(Stored data)
※ ※ ※

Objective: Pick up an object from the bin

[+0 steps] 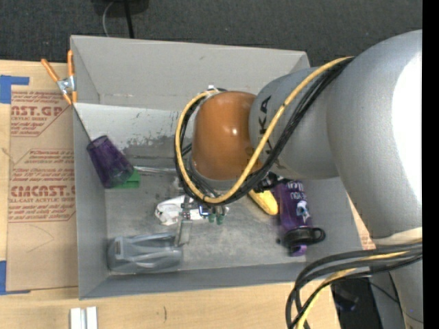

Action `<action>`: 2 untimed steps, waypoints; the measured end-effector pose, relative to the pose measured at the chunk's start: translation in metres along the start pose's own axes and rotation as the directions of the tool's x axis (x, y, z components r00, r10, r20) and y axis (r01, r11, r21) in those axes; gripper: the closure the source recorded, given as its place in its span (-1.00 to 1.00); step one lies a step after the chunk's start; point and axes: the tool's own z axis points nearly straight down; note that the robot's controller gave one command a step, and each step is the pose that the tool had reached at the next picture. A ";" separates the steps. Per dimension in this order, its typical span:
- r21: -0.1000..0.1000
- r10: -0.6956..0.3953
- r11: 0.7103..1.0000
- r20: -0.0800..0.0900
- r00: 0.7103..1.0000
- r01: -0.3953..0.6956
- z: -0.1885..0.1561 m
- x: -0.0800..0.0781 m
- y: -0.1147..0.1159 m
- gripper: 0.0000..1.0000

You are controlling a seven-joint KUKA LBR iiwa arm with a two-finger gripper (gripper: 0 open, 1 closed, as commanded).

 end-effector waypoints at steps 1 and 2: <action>-0.004 0.029 1.000 -0.002 1.000 -0.029 0.015 -0.006 -0.016 -1.00; -0.001 0.094 0.996 0.001 0.996 -0.094 0.037 -0.010 -0.031 1.00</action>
Offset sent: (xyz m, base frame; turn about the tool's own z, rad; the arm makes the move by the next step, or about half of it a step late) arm 0.0091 -0.0314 -0.0368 0.0944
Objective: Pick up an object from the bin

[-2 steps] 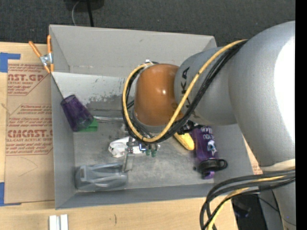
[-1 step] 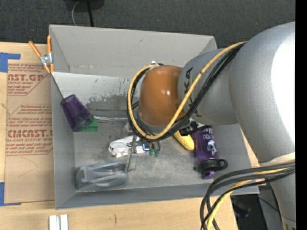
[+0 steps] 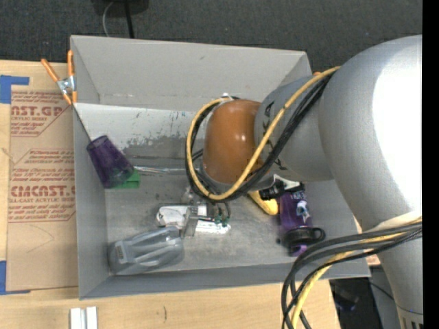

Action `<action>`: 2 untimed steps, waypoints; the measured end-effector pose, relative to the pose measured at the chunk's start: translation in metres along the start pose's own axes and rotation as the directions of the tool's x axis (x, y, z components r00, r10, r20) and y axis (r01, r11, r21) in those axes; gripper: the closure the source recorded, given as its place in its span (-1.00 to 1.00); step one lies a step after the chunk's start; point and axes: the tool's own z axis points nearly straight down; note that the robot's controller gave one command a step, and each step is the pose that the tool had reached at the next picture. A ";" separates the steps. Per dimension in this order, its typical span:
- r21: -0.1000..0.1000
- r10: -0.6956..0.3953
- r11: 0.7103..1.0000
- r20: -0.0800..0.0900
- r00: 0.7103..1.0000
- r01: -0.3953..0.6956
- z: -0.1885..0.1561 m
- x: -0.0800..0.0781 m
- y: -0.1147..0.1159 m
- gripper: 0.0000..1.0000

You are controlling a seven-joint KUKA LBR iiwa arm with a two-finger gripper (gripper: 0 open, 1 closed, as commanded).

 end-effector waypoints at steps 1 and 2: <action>0.000 0.000 1.000 0.000 1.000 0.000 0.000 0.000 0.000 1.00; 0.003 -0.010 1.000 -0.012 1.000 0.010 -0.031 0.005 0.001 1.00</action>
Offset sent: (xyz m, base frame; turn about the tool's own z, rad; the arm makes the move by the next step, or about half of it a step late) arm -0.0052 0.0082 0.1362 -0.0415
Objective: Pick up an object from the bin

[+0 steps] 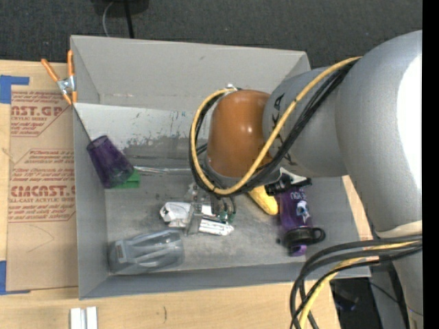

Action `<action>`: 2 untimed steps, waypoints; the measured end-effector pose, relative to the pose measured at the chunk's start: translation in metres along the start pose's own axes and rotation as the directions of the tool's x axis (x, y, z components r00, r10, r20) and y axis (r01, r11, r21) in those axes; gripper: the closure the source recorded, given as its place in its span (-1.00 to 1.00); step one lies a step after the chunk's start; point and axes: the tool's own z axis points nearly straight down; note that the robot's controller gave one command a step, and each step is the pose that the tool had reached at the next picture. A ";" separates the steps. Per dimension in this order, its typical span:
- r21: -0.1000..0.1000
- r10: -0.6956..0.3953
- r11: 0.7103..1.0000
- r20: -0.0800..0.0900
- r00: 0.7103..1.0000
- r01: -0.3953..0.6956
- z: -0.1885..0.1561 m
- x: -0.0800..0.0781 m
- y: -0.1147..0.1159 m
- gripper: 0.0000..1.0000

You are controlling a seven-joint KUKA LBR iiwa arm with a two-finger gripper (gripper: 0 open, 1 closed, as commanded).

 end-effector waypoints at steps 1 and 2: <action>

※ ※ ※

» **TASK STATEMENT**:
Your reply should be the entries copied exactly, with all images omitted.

» **WRITTEN SOLUTION**:
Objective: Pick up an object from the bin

[+0 steps] 

Action `<action>`: 2 untimed steps, waypoints; the measured end-effector pose, relative to the pose measured at the chunk's start: translation in metres along the start pose's own axes and rotation as the directions of the tool's x axis (x, y, z components r00, r10, r20) and y axis (r01, r11, r21) in those axes; gripper: the closure the source recorded, given as its place in its span (-1.00 to 1.00); step one lies a step after the chunk's start; point and axes: the tool's own z axis points nearly straight down; note that the robot's controller gave one command a step, and each step is the pose that the tool had reached at the next picture. A ";" separates the steps. Per dimension in this order, its typical span:
- r21: -0.1000..0.1000
- r10: -0.6956..0.3953
- r11: 0.7103..1.0000
- r20: -0.0800..0.0900
- r00: 0.7103..1.0000
- r01: -0.3953..0.6956
- z: -0.1885..0.1561 m
- x: -0.0800..0.0781 m
- y: -0.1147..0.1159 m
- gripper: 0.0000..1.0000

You are controlling a seven-joint KUKA LBR iiwa arm with a two-finger gripper (gripper: 0 open, 1 closed, as commanded).

 end-effector waypoints at steps 1 and 2: <action>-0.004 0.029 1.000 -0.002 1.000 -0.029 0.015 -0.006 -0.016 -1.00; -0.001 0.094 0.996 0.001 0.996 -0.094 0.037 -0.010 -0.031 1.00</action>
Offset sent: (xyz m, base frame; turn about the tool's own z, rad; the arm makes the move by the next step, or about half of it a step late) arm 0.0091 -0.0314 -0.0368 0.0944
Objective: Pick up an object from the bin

[-2 steps] 
[-1 step] 
[+0 steps] 

Action `<action>`: 2 untimed steps, waypoints; the measured end-effector pose, relative to the pose measured at the chunk's start: translation in metres along the start pose's own axes and rotation as the directions of the tool's x axis (x, y, z components r00, r10, r20) and y axis (r01, r11, r21) in those axes; gripper: the closure the source recorded, given as its place in its span (-1.00 to 1.00); step one lies a step after the chunk's start; point and axes: the tool's own z axis points nearly straight down; note that the robot's controller gave one command a step, and each step is the pose that the tool had reached at the next picture. A ";" separates the steps. Per dimension in this order, its typical span:
- r21: -0.1000..0.1000
- r10: -0.6956..0.3953
- r11: 0.7103..1.0000
- r20: -0.0800..0.0900
- r00: 0.7103..1.0000
- r01: -0.3953..0.6956
- z: -0.1885..0.1561 m
- x: -0.0800..0.0781 m
- y: -0.1147..0.1159 m
- gripper: 0.0000..1.0000

You are controlling a seven-joint KUKA LBR iiwa arm with a two-finger gripper (gripper: 0 open, 1 closed, as commanded).

 end-effector waypoints at steps 1 and 2: <action>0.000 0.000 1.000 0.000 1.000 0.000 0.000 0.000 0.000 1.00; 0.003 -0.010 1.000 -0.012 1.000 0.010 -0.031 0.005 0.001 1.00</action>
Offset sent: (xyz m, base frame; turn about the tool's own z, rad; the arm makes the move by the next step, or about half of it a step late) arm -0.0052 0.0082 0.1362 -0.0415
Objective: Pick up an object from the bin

[+0 steps] 

Action `<action>`: 2 untimed steps, waypoints; the measured end-effector pose, relative to the pose measured at the chunk's start: translation in metres along the start pose's own axes and rotation as the directions of the tool's x axis (x, y, z components r00, r10, r20) and y axis (r01, r11, r21) in those axes; gripper: the closure the source recorded, given as its place in its span (-1.00 to 1.00); step one lies a step after the chunk's start; point and axes: the tool's own z axis points nearly straight down; note that the robot's controller gave one command a step, and each step is the pose that the tool had reached at the next picture. A ";" separates the steps. Per dimension in this order, its typical span:
- r21: -0.1000..0.1000
- r10: -0.6956..0.3953
- r11: 0.7103..1.0000
- r20: -0.0800..0.0900
- r00: 0.7103..1.0000
- r01: -0.3953..0.6956
- z: -0.1885..0.1561 m
- x: -0.0800..0.0781 m
- y: -0.1147..0.1159 m
- gripper: 0.0000..1.0000

You are controlling a seven-joint KUKA LBR iiwa arm with a two-finger gripper (gripper: 0 open, 1 closed, as commanded).

 end-effector waypoints at steps 1 and 2: <action>

Nothing else belongs in the output.